# [PROBLEM REQUIREMENTS]
Reproduce the listing below word for word and exclude any picture.
▽
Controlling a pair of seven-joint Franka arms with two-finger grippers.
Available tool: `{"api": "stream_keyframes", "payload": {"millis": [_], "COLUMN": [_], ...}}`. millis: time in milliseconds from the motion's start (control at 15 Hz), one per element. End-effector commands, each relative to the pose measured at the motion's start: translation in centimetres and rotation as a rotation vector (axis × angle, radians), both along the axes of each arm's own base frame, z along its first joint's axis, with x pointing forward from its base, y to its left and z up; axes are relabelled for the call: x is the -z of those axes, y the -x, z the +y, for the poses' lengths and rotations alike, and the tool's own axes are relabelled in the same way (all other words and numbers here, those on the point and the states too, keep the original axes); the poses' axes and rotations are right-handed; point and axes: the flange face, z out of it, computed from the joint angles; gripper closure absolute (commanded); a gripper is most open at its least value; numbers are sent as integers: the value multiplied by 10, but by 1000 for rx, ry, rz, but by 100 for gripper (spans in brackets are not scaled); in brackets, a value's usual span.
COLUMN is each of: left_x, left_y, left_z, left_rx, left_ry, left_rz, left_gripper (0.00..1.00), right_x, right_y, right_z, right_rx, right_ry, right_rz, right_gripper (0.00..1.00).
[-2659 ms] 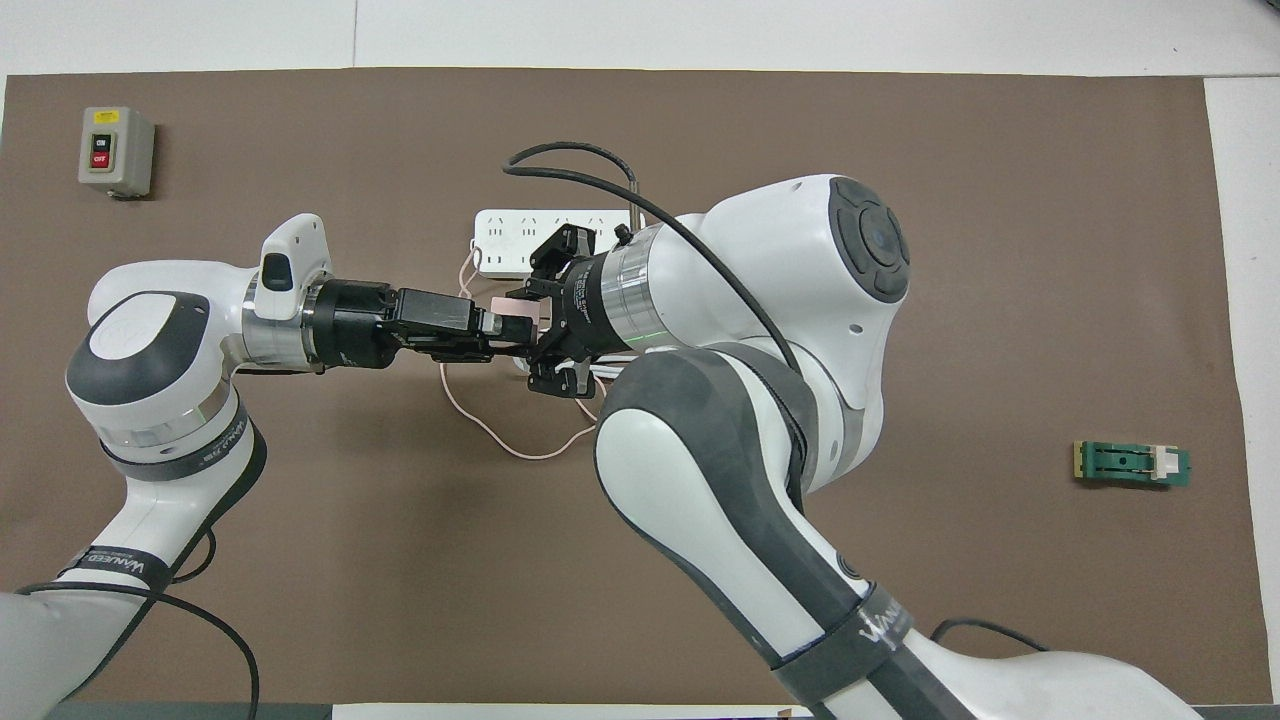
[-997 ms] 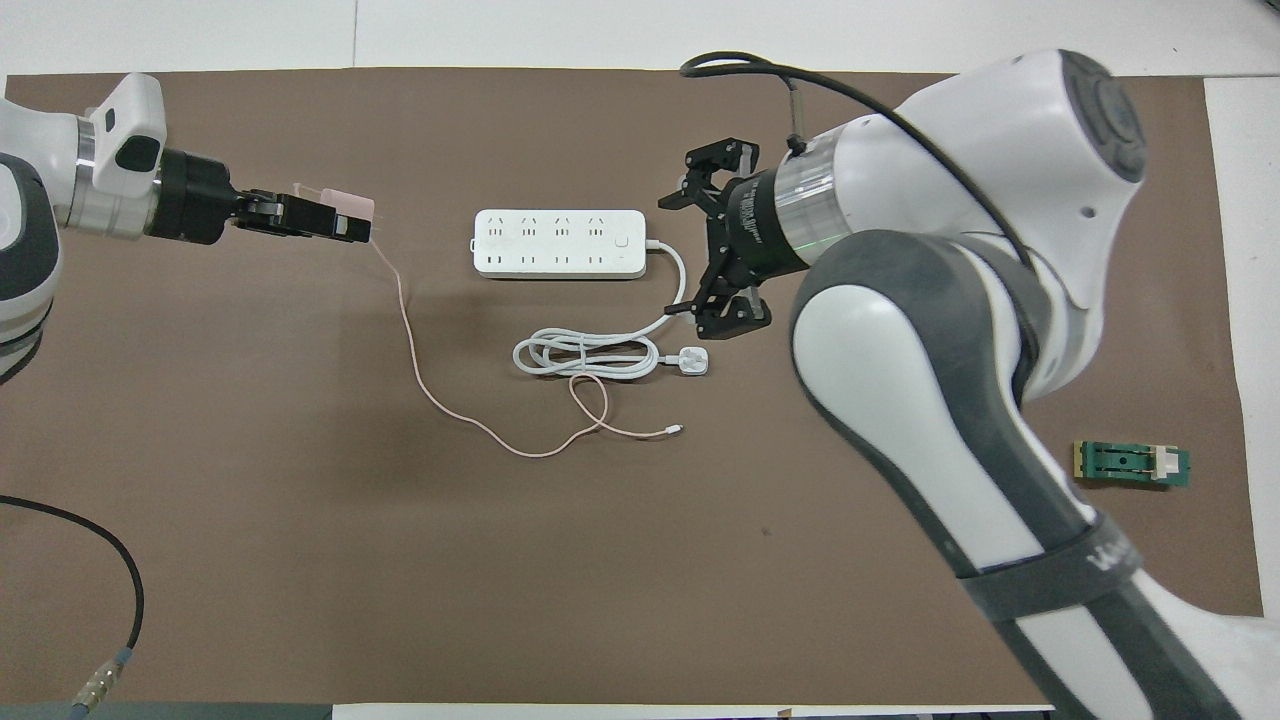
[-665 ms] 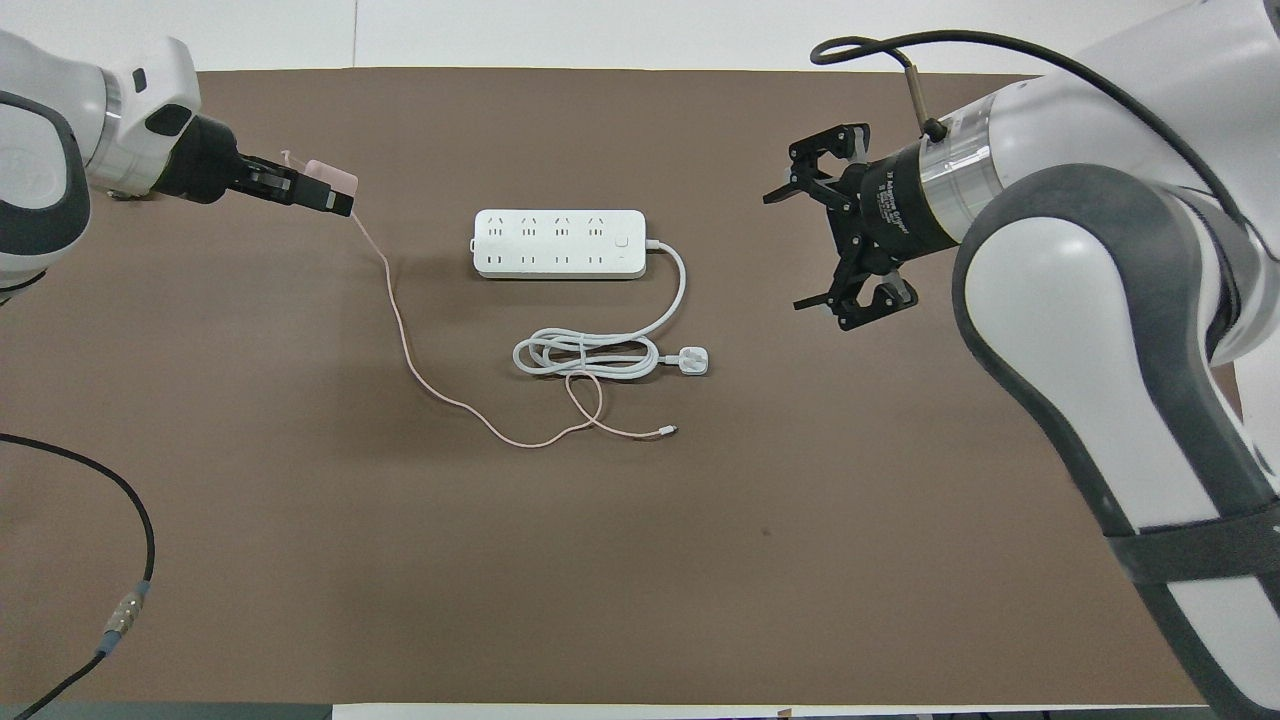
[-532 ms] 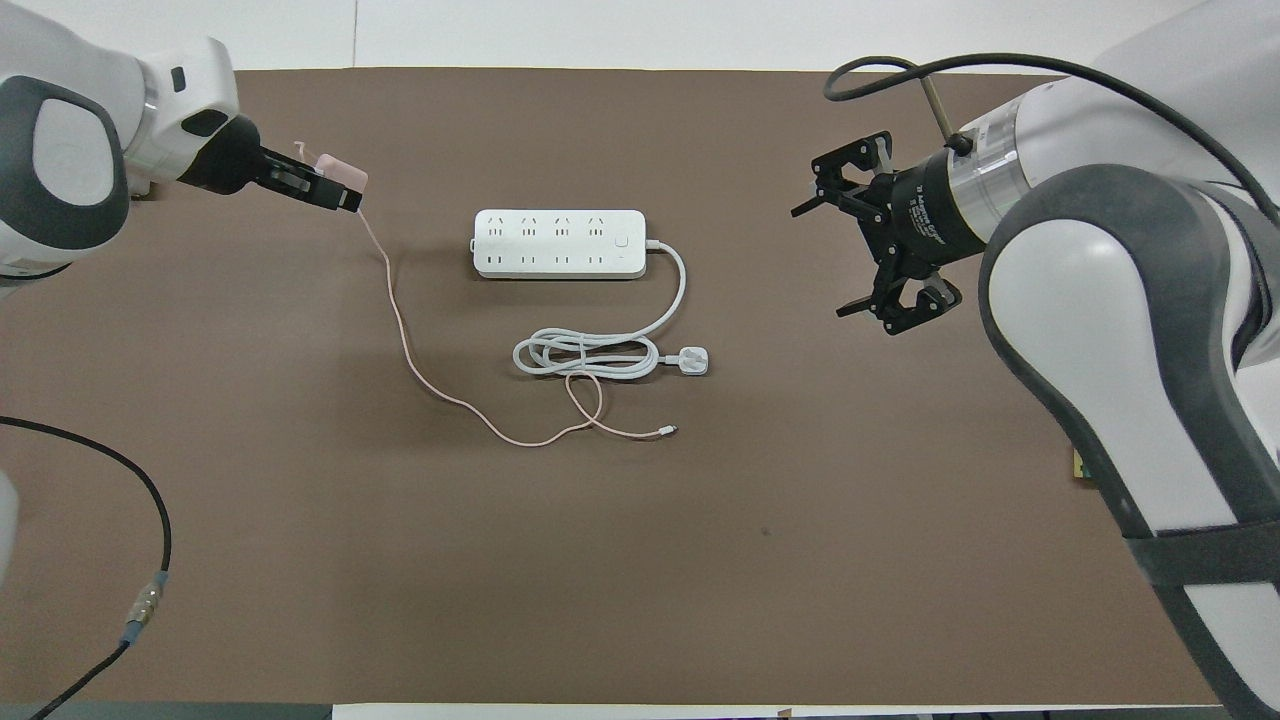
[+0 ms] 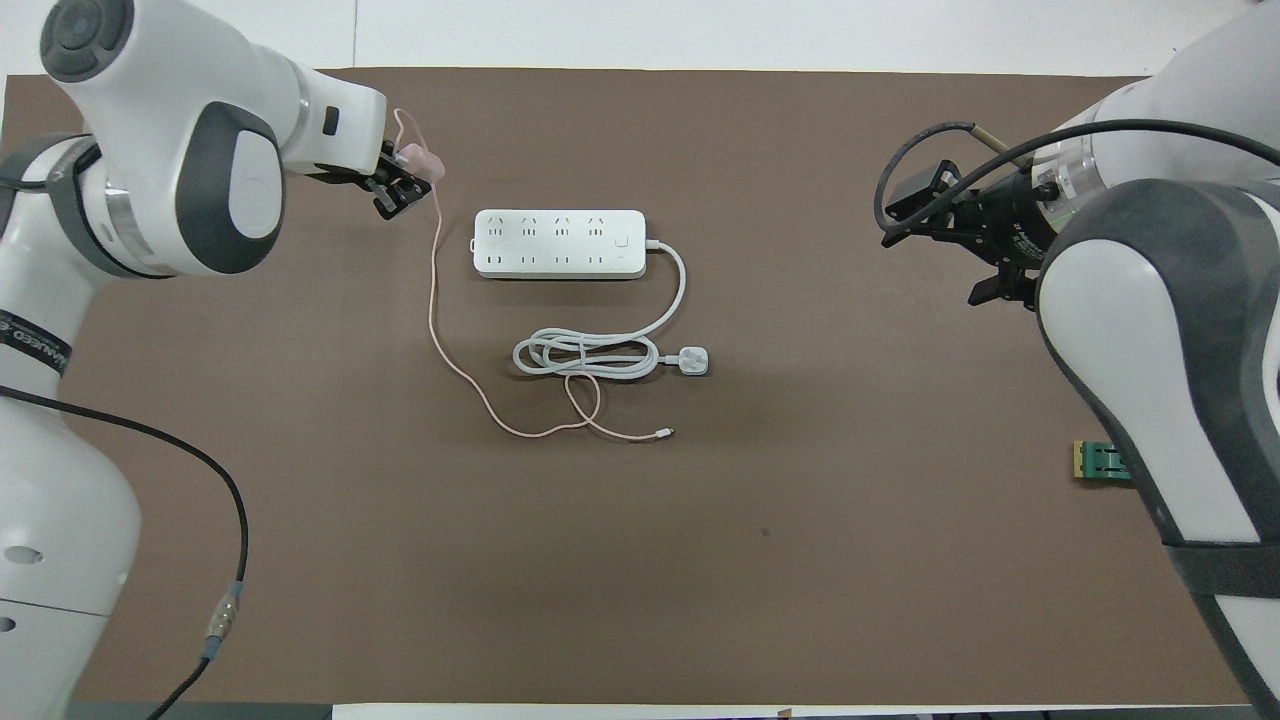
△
# [ANSWER SPACE]
Controlling a pair of seven-joint Franka arms with two-finger grippers.
Available tool: `{"api": "stream_keyframes", "payload": {"millis": [_], "COLUMN": [_], ...}}`. millis: time in milliseconds from the motion's start (control at 15 Hz), one per element. End-effector commands, each relative to the pose measured at the motion's start: translation in centimetres and rotation as a rotation vector (axis × angle, radians), both along the axes of each arm's own base frame, z along its first joint's axis, with x pointing forward from its base, y to its left and z up; axes are relabelled for the call: x is the -z of those axes, y the -x, z the +y, for the poses' lengths and rotations alike, and the tool's own axes are relabelled in the same way (all other words and numbers here, those on the point and the states too, keep the original axes); the poses' axes and rotations are right-handed; point and axes: the flange face, z out of it, computed from the joint angles; gripper closure absolute (commanded); a gripper is most open at its least value; numbers are sent as integers: the value multiplied by 10, but by 1000 for rx, ry, rz, but by 100 for gripper (spans in brackets are not scaled); in brackets, a value's usual span.
COLUMN is each of: left_x, left_y, left_z, left_rx, left_ry, left_rz, left_gripper (0.00..1.00), right_x, right_y, right_z, right_rx, right_ry, right_rz, right_gripper (0.00..1.00).
[-2659 ms] 
[-997 ms] 
[-665 ms] 
[-532 ms] 
[+0 ms] 

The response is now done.